Fig. 7 TEM analysis of the hydrogenated DNW films (a) TEM image of the DNW₁₀ film with the inset showing the SAED pattern. (b) High-resolution TEM image with inset FT images show the phase content of the respective marked areas. (c) TEM image of the DNW₁₅ films with the inset showing the SAED pattern. (d) High-resolution TEM image of the DNW₁₅ showing the absence of the nanowire morphology due to the hydrogenation process. The phase content of the respective marked areas is shown in the inset. (e) EELS spectra of (i) DNW (DNW₀) and (ii and iii) hydrogenated DNWs: (ii) DNW₁₀ and (iii) DNW₁₅ films.

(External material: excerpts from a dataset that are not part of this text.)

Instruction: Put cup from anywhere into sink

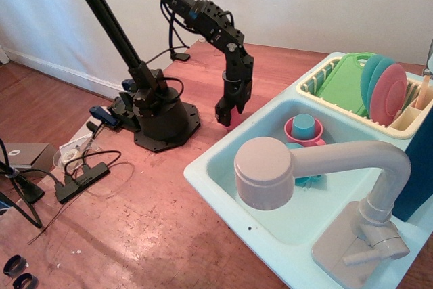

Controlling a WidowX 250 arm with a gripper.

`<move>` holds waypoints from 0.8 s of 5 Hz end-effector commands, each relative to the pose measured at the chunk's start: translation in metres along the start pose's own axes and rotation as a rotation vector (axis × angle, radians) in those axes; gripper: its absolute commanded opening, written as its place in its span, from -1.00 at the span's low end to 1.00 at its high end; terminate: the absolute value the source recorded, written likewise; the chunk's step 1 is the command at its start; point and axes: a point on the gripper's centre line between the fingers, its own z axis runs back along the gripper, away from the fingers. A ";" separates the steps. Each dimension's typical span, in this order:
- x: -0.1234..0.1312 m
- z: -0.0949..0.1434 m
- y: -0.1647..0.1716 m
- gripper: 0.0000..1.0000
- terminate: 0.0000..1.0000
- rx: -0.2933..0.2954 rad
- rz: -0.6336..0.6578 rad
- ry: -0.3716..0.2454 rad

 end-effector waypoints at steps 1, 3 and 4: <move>0.008 0.020 0.008 -1.00 -1.00 0.062 0.001 0.004; 0.009 0.068 0.038 -1.00 -1.00 0.128 -0.054 -0.028; 0.015 0.123 0.073 -1.00 -1.00 0.257 -0.097 -0.066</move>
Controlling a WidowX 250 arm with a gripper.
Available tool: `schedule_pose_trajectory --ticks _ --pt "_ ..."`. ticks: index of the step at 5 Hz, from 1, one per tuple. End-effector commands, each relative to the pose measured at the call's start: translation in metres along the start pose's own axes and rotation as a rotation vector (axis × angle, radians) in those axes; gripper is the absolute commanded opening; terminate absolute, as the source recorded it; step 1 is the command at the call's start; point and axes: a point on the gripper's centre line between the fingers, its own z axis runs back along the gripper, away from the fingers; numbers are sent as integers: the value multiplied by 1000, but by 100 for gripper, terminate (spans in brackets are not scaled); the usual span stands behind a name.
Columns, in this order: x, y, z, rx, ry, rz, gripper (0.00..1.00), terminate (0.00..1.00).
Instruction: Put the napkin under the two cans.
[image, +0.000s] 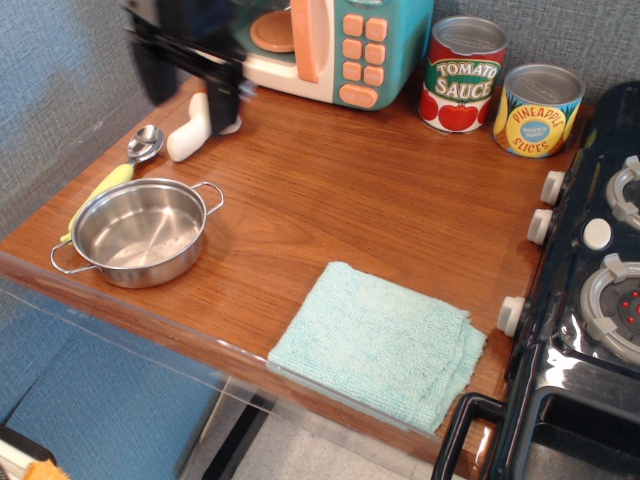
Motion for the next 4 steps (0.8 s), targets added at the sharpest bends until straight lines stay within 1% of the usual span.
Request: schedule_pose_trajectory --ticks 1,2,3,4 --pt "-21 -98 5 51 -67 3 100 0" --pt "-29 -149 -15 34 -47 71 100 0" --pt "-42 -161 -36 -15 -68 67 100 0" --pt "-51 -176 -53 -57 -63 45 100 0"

Selective area electron energy loss spectroscopy (EELS) spectra were recorded in the carbon K-edge region to explicitly differentiate between the different carbon materials (e.g., diamond, graphite, and a-C phases) contained in the DNW₀, DNW₁₀ and DNW₁₅ films (Fig. 7e).^63,64 The weak peak around 285.1 eV (the π*-band) in spectrum i in Fig. 7e for the DNW₀ films indicates the presence of a small fraction of the sp² phase. Interestingly, the π*-band intensity improved significantly for DNW₁₀ (spectrum ii, Fig. 7e), indicating the presence of improved graphitic phase fractions. However, a small signal near 285.1 eV (spectrum iii, Fig. 7e) indicates the etching of the graphitic phase from the DNW₁₅ surface. Both the TEM and EELS observations suggest that hydrogenation for a short period markedly increased the metallic sp² nanographitic phase fractions; however, extended hydrogenation etched the graphitic phase content from the surface.

4. Discussion

The major difference between the pristine (DNW₀) and hydrogenated DNWs (DNW₅, DNW₁₀ and DNW₁₅) is the modification of their respective microstructure and chemical structures caused by the hydrogenation process, as revealed by the Raman, XPS and TEM measurements. The Raman spectra indicate the formation of disordered carbon and sp² nanographitic phases in DNW₅ and DNW₁₀ films, as shown in Fig. 1e spectra ii and iii, respectively, while an extended hydrogenation processing (i.e. DNW₁₅, Fig. 1e, spectrum iv) etches the nanographitic phases from the surface. Furthermore, the XPS spectra show the formation of a graphitic phase for the DNW₅ and DNW₁₀ in Fig. 1f spectra ii and iii, respectively; however, extended hydrogenation etches the graphitic phase from the DNW₁₅ surfaces as shown in Fig. 1f spectra ii. The Raman and XPS results complement each other well.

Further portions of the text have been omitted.